I have deployed TKGI version 1.14.0 and per documentation, this should have CSI drivers v2.5.1 that have support for volume snapshots.. I am using the automatically installed CSI drivers and not the manually installed as recommended.
I am having issues when trying to run the deploy-csi-snapshot-components.sh as indicated at this site: https://docs.vmware.com/en/VMware-vSphere-Container-Storage-Plug-in/2.0/vmware-vsphere-csp-getting-s...
It seems to fail because snapshot controller that it is trying to deploy on the master node is failing because it could not find a node that matched the nodeSelector which in this case is the master node.
I noticed that when I run "kubectl get nodes", only worker nodes show up and not master node. Is this hidden? OR is there a configuration file or something I have to modify to have the master node be listed in "kubectl get nodes". Because it can not find the master node this script is failing.
Another thing I noticed in the script is that it looking for the vsphere-csi-controller pod within the vmware-system-csi and when I run "kubectl get pods -n vmware-system-csi" there are no resources running. Again I am using the "automatically installed CSI driver". Is there something I am missing in the deployment of the cluster and TKG-I that is not properly deploying these pods as defined in the vsphere-csi-driver.yaml file. I tried to manually install the CSI drivers, however, the CSI driver also expects the master node to be listed when doing a "kubectl get nodes".
Any advise would be most helpful...
Thanks,
AJ
TKGI integrated CSI driver does not included the snapshot services yet. it is not listed as a support feature. we plan to add snapshot capability in next TKGI minor version.
Much thanks for that information. I will look forward to that version once released. However, I got it working by doing the following:
a. Remove the following nodeselector from the vsphere-csi-controller Deployment section:
nodeSelector: node-role.kubernetes.io/master: ""
b. In the vsphere-csi-node DaemonSet section, replace all occurrences of /var/lib/kubelet with /var/vcap/data/kubelet.

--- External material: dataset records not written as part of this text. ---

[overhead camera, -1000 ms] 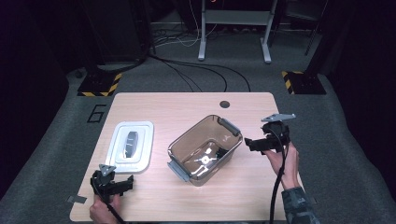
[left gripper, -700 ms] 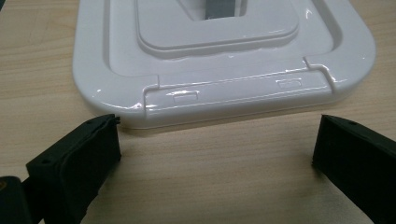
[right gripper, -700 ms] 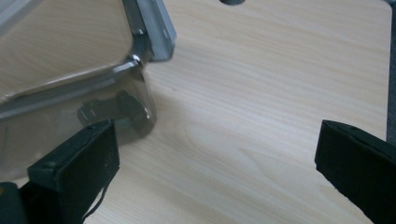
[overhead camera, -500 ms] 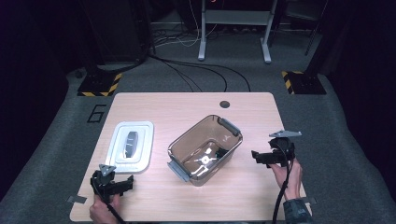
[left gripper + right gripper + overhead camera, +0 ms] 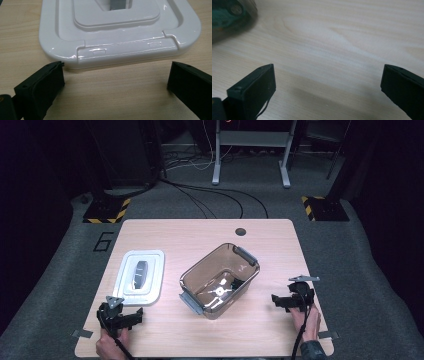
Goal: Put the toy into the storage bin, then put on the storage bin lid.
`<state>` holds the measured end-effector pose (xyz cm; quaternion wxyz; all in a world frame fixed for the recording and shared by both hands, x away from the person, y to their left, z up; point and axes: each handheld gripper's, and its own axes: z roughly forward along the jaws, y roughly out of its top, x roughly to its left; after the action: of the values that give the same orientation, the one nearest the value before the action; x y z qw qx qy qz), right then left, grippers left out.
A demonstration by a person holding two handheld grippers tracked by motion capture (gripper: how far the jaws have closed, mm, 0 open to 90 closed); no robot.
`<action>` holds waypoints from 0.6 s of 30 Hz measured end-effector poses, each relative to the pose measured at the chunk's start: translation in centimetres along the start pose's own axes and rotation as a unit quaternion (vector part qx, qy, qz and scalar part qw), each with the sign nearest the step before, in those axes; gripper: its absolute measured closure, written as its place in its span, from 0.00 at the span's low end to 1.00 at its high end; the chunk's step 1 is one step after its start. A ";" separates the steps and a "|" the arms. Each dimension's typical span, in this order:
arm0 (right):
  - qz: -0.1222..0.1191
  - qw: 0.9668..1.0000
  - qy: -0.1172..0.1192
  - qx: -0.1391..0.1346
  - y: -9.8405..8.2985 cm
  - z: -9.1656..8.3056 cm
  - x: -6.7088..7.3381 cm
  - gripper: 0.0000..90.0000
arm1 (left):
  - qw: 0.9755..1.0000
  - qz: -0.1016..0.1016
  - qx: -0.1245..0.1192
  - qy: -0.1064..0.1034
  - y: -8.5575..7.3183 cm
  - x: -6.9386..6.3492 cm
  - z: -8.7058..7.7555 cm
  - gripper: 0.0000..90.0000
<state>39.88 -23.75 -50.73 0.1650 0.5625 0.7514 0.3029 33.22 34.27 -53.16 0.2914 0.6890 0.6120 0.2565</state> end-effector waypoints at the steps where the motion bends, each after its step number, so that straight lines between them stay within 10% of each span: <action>1: -0.001 1.000 -0.001 0.002 -0.2 0.3 0.0 0.00 | 1.000 0.000 0.000 0.000 0.0 0.0 0.0 0.00; 18: -0.036 0.998 -0.027 -0.034 -1.7 1.1 0.3 0.00 | 1.000 0.000 0.000 -0.001 0.0 0.0 0.0 0.00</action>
<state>39.15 -23.49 -52.66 0.2147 0.5373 0.7555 0.3073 33.21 34.29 -53.16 0.2918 0.6892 0.6121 0.2555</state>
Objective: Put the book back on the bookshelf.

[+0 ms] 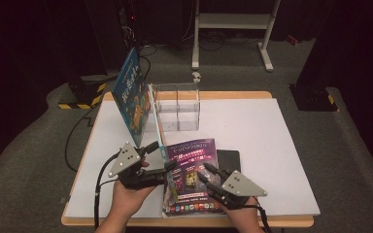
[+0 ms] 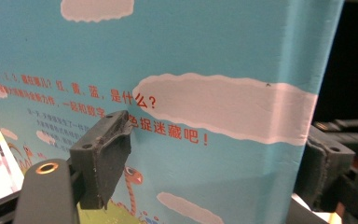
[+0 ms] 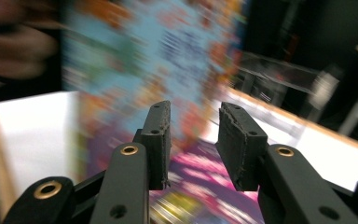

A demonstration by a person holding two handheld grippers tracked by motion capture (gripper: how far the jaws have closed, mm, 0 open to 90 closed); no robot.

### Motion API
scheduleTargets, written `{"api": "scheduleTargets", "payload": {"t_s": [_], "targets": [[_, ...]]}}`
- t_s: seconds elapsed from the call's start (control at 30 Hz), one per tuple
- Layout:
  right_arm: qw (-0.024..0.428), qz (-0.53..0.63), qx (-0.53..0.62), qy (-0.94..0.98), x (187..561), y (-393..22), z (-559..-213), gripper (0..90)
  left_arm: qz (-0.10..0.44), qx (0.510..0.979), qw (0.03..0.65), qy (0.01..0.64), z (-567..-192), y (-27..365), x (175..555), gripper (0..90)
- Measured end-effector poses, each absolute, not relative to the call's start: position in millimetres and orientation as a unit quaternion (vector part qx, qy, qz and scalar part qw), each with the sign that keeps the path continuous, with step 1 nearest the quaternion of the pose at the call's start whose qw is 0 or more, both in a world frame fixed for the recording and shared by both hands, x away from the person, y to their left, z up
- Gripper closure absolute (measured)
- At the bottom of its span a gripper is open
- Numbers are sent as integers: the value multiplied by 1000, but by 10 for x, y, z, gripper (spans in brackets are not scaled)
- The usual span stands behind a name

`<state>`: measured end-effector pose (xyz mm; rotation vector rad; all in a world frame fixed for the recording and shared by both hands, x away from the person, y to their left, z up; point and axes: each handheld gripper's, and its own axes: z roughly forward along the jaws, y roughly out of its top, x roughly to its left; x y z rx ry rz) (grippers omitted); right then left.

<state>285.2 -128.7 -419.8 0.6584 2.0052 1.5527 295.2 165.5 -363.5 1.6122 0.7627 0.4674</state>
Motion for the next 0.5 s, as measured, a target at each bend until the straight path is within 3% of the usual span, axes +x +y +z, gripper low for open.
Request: {"api": "scheduleTargets", "payload": {"t_s": [0.23,0.5], "targets": [[246,557,320,726,3084,-1684,-4417,634,210,700,598,330,-3562,1817,2880,348],[242,554,336,722,3127,-1698,-4472,635,210,703,589,339,-3521,2059,2809,457]]}}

3. For the snapshot deployment script, I also modified the 2.5.2 deployment-csi-snapshot-components.sh to remove the nodeSelector when deploying the snapshot-controller and snapshot-validation-deployment sections. I had already done this before, however, as I mentioned to you over the call, it worked until it started looking for the vsphere-csi-controller which was not present when using the automatically installed CSIDriver. Since the manually installed 2.5.2 CSI driver now has vsphere-csi-controller pod running, this script now completes. Diff is shown below.

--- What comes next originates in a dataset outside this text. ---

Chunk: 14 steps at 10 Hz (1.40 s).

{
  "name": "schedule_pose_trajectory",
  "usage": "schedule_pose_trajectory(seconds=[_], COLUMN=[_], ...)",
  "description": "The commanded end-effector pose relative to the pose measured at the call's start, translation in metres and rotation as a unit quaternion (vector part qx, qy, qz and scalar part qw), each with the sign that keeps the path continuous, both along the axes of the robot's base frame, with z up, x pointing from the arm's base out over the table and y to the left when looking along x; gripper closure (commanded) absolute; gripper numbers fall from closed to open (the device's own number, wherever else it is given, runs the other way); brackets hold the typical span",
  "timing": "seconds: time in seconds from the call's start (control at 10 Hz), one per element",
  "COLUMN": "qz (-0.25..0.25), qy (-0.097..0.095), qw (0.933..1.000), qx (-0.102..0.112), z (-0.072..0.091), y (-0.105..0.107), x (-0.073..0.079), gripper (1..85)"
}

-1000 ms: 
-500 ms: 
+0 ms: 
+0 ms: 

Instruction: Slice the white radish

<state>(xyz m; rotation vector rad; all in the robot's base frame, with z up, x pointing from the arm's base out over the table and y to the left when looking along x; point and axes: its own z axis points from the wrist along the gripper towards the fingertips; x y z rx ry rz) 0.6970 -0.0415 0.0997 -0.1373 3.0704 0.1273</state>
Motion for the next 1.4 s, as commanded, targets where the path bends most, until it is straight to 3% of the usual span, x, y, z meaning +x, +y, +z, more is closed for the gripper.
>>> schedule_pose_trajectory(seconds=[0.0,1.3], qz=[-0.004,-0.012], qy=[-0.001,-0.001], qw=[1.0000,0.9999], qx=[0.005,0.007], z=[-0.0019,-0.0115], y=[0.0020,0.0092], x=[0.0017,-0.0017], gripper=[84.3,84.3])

$ diff 2.5.2deploy-csi-snapshot-components.sh.orig 2.5.2deploy-csi-snapshot-components.sh
167c167
< kubectl patch deployment -n kube-system snapshot-controller --patch '{"spec": {"template": {"spec": {"nodeSelector": {"node-role.kubernetes.io/master": ""}, "tolerations": [{"key":"node-role.kubernetes.io/master","operator":"Exists", "effect":"NoSchedule"}]}}}}'
---
> kubectl patch deployment -n kube-system snapshot-controller --patch '{"spec": {"template": {"spec": {"tolerations": [{"key":"node-role.kubernetes.io/master","operator":"Exists", "effect":"NoSchedule"}]}}}}'
228c228
< kubectl patch deployment -n kube-system snapshot-validation-deployment --patch '{"spec": {"template": {"spec": {"nodeSelector": {"node-role.kubernetes.io/master": ""}, "tolerations": [{"key":"node-role.kubernetes.io/master","operator":"Exists", "effect":"NoSchedule"}]}}}}'
---
> kubectl patch deployment -n kube-system snapshot-validation-deployment --patch '{"spec": {"template": {"spec": {"tolerations": [{"key":"node-role.kubernetes.io/master","operator":"Exists", "effect":"NoSchedule"}]}}}}'
As you can see below the pods that were deployed after running the csi driver script and the snapshot deployment script. The number of replicas can be modified in the csi driver yaml to only run 1 replica if you only have 1 control-plane (master).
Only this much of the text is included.